• _EXERCISE OBJECTIVE_: Whenever "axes" appears in a line, please copy that line from the data.

• _DATA BELOW_:
· · ·
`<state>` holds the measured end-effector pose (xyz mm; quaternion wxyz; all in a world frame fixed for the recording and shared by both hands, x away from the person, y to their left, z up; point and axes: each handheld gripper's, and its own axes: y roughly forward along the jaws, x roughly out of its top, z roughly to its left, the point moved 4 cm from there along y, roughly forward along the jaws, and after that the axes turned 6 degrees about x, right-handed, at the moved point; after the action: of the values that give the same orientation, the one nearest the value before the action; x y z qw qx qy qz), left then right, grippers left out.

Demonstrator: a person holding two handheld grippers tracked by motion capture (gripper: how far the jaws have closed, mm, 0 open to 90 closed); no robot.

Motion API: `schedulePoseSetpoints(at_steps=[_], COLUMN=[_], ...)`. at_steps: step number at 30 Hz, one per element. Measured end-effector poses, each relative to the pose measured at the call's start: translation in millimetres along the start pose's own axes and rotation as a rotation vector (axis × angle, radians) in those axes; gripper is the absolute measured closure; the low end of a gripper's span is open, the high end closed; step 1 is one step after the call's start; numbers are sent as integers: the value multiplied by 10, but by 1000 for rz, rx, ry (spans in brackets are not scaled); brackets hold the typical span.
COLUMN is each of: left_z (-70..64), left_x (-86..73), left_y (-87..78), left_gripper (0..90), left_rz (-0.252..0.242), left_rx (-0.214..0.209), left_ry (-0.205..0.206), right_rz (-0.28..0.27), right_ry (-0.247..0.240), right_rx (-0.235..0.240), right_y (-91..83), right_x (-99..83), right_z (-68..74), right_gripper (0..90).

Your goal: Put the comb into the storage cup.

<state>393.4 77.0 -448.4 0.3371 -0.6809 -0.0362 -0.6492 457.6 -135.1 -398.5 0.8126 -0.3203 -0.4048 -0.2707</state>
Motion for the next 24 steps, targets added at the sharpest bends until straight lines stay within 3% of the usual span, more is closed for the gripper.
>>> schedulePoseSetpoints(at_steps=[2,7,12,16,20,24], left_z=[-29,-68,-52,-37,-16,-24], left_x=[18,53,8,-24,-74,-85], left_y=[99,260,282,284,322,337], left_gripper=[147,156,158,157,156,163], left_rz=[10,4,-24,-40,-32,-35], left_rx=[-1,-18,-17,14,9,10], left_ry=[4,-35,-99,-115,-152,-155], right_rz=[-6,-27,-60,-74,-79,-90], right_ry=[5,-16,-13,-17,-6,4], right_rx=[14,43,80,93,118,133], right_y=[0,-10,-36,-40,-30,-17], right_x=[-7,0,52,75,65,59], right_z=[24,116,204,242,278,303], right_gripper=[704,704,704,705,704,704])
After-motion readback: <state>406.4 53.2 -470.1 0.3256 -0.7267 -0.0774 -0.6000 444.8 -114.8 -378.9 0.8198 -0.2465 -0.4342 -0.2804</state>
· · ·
• _TASK ANSWER_:
`<state>` holds the measured end-effector pose (xyz mm; quaternion wxyz; all in a world frame fixed for the recording and shared by both hands, x away from the person, y to their left, z up; point and axes: each handheld gripper's, and its own axes: y roughly forward along the jaws, x roughly out of its top, z roughly to its left, the point moved 4 cm from there along y, roughly forward along the jaws, and after that the axes turned 6 degrees about x, right-handed, at the moved point; after the action: of the values that give the same orientation, the one nearest the value before the action; x y z qw qx qy qz), left then right, grippers left out.
Motion API: `schedulePoseSetpoints(at_steps=[_], COLUMN=[_], ...)`. at_steps: step number at 30 Hz, one per element. Measured end-effector poses, each relative to the pose measured at the call's start: translation in millimetres along the start pose's own axes and rotation as a rotation vector (axis × angle, radians) in those axes; gripper is the absolute measured closure; the low end of a gripper's span is open, the high end closed; step 1 is one step after the call's start; numbers are sent as integers: the value multiplied by 10, but by 1000 for rz, rx, ry (spans in brackets are not scaled); brackets hold the typical span.

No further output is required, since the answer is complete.